WORK TO COMPLETE.
Transcribe the listing below from its opening line up to and including the line that contains "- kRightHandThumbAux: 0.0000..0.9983"; reproduce nothing else.

INPUT DATA.
- - - -

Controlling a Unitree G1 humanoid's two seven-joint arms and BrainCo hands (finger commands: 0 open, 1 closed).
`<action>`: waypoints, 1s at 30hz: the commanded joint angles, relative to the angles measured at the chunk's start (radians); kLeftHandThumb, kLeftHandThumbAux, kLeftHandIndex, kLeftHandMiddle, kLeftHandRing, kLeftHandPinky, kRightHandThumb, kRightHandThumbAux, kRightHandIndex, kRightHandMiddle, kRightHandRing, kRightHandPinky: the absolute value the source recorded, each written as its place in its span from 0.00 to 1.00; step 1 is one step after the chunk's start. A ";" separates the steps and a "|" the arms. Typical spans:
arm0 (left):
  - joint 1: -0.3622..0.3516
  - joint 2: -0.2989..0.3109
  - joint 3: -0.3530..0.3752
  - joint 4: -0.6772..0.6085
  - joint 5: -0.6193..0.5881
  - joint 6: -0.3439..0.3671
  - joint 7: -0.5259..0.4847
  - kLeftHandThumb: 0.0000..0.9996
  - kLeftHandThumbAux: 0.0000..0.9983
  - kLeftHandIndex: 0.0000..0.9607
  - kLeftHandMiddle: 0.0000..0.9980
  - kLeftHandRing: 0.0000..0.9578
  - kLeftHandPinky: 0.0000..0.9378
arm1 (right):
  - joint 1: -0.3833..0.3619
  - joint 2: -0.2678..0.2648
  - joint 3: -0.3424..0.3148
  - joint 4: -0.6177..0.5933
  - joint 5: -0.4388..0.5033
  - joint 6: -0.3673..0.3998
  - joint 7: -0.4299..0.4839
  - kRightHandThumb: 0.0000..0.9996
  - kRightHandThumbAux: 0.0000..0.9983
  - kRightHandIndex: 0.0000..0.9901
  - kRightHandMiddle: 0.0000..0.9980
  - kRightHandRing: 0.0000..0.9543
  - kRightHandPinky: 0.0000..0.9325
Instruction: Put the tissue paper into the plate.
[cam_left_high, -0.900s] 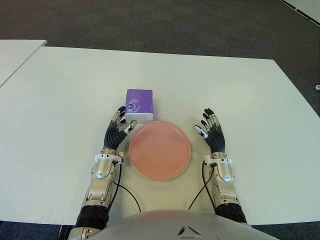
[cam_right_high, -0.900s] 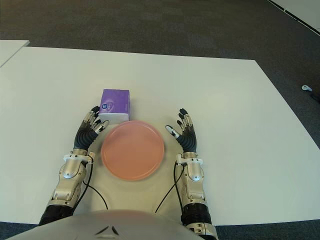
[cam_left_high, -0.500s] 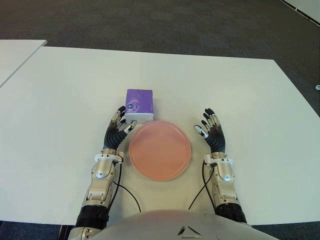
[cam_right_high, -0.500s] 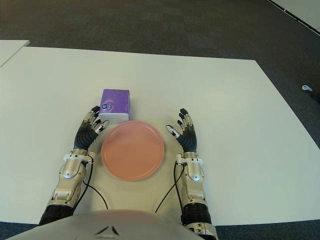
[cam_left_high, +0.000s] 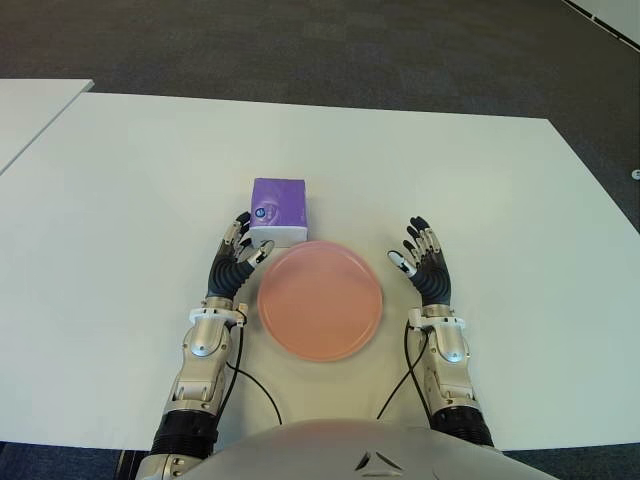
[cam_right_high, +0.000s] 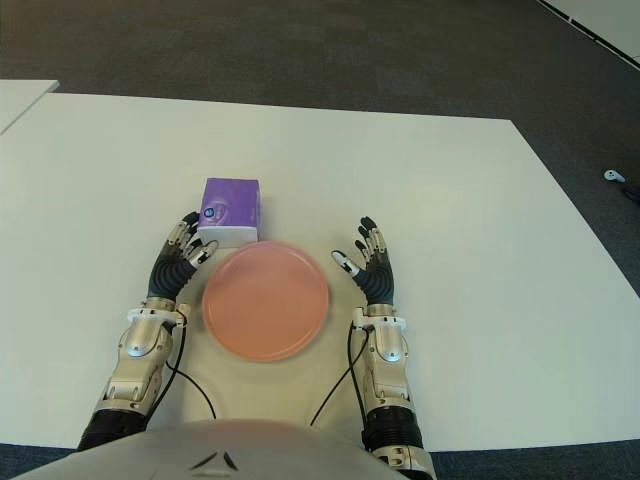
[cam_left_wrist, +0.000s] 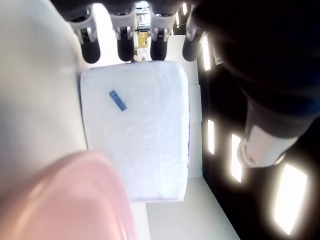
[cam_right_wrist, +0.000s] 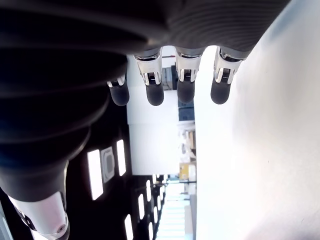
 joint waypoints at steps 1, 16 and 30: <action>0.008 0.000 -0.004 0.004 0.005 0.000 0.004 0.00 0.61 0.00 0.00 0.00 0.00 | 0.054 0.008 -0.003 0.037 0.014 0.044 -0.002 0.08 0.71 0.00 0.00 0.00 0.01; 0.012 -0.001 -0.004 0.006 0.012 -0.007 0.009 0.00 0.60 0.00 0.00 0.00 0.00 | 0.064 0.006 -0.001 0.019 0.010 0.052 -0.002 0.08 0.71 0.00 0.00 0.00 0.01; 0.014 -0.004 -0.004 0.014 0.019 -0.022 0.013 0.00 0.60 0.00 0.00 0.00 0.00 | 0.073 0.000 0.002 -0.001 0.002 0.064 -0.001 0.08 0.71 0.00 0.00 0.00 0.01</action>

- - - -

ANSWER SECTION.
Controlling a Unitree G1 humanoid's two seven-joint arms and BrainCo hands (finger commands: 0 open, 1 closed).
`<action>`: waypoints, 1s at 30hz: the commanded joint angles, relative to the angles measured at the chunk's start (radians); kLeftHandThumb, kLeftHandThumbAux, kLeftHandIndex, kLeftHandMiddle, kLeftHandRing, kLeftHandPinky, kRightHandThumb, kRightHandThumbAux, kRightHandIndex, kRightHandMiddle, kRightHandRing, kRightHandPinky: the absolute value the source recorded, each written as its place in its span from 0.00 to 1.00; step 1 is one step after the chunk's start. A ";" separates the steps and a "|" the arms. Typical spans:
arm0 (left):
  - joint 1: -0.3622..0.3516
  - joint 2: -0.2989..0.3109
  - joint 3: -0.3530..0.3752
  - joint 4: -0.6772..0.6085
  - joint 5: -0.6193..0.5881
  - joint 6: -0.3439..0.3671
  - joint 7: -0.5259..0.4847
  - kLeftHandThumb: 0.0000..0.9996
  - kLeftHandThumbAux: 0.0000..0.9983
  - kLeftHandIndex: 0.0000..0.9607
  - kLeftHandMiddle: 0.0000..0.9980
  - kLeftHandRing: 0.0000..0.9578
  - kLeftHandPinky: 0.0000..0.9378
arm1 (right):
  - joint 1: -0.3833..0.3619
  - joint 2: -0.2678..0.2648
  - joint 3: -0.3424..0.3148
  - joint 4: -0.6177..0.5933
  - joint 5: -0.4388..0.5033
  - joint 6: -0.3673..0.3998
  - joint 7: -0.4299..0.4839
  - kRightHandThumb: 0.0000..0.9996
  - kRightHandThumbAux: 0.0000..0.9983

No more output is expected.